Acknowledging the wife`s admission of not living together continuously, the court stated, “Apart from issue no. 2 of cruelty, the Court below appreciated that it is a case of irretrievable breakdown even if the desertion is not proved as per the definition of Section 13 (1)(ia) and (ib). Admittedly, at least 13 years have passed since both are living separately, which in itself amounts to cruelty under Section 13 (1)(ia) of the Act.”
The marriage between the parties, solemnized in 2002 following Hindu rites, saw the wife residing at her paternal home for a period after marriage. She briefly lived with her husband but returned to her paternal home, eventually taking up employment in a different city from her husband. While the wife initially moved with her husband to Mumbai, she later relocated. The husband, in the divorce petition, claimed to have suffered both mental and physical cruelty, asserting desertion by his wife and the irretrievable breakdown of the marriage.

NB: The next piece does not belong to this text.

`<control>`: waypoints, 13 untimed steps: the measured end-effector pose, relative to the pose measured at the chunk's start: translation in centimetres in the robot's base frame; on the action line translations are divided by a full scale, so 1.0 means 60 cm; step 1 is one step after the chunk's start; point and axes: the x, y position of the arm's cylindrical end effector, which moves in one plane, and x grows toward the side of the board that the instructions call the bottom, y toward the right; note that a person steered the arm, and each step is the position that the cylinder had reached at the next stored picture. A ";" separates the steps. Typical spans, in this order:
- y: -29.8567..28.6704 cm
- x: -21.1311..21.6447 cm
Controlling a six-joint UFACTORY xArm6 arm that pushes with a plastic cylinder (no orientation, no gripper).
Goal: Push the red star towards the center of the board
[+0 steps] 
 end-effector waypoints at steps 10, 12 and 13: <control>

However, in the wife`s written statement, she alleged beating, torture, dowry demands, and adultery. Despite attempted conciliation during the divorce proceedings, the wife`s non-appearance led the court to proceed with evidence recording. The lower court concluded that the marriage had irretrievably broken down, even if desertion was not proven as per the definitions of cruelty and dissertation under Section 13 (1)(ia) and (ib). It also noted the wife`s failure to prove allegations of extramarital affairs against the husband and dismissed her claims of physical torture, citing the absence of an FIR and pre-existing eye problems.
High Court Verdict:
The High Court observed that living separately for over 13 years itself amounts to cruelty under Section 13(1)(ia). It cited precedents, such as Rakesh Raman vs. Smt. Kavita and Samar Ghosh vs. Jaya Ghosh, highlighting that prolonged separation without cause constitutes cruelty. The court emphasized that a long period of continuous separation may lead to an irreparable breakdown of the matrimonial bond. Further, reliance on Rajib Kumar Roy vs. Sushmita Saha supported the view that living separately for an extended period signifies a classic case of irretrievable breakdown of marriage.
In line with the Supreme Court`s decision in Samar Ghosh, the High Court concluded that undue harassment and mental cruelty were established in the lower court, justifying the grant of divorce in the case of Charu Chug Alias Charu Arora vs. Madhukar Chugh.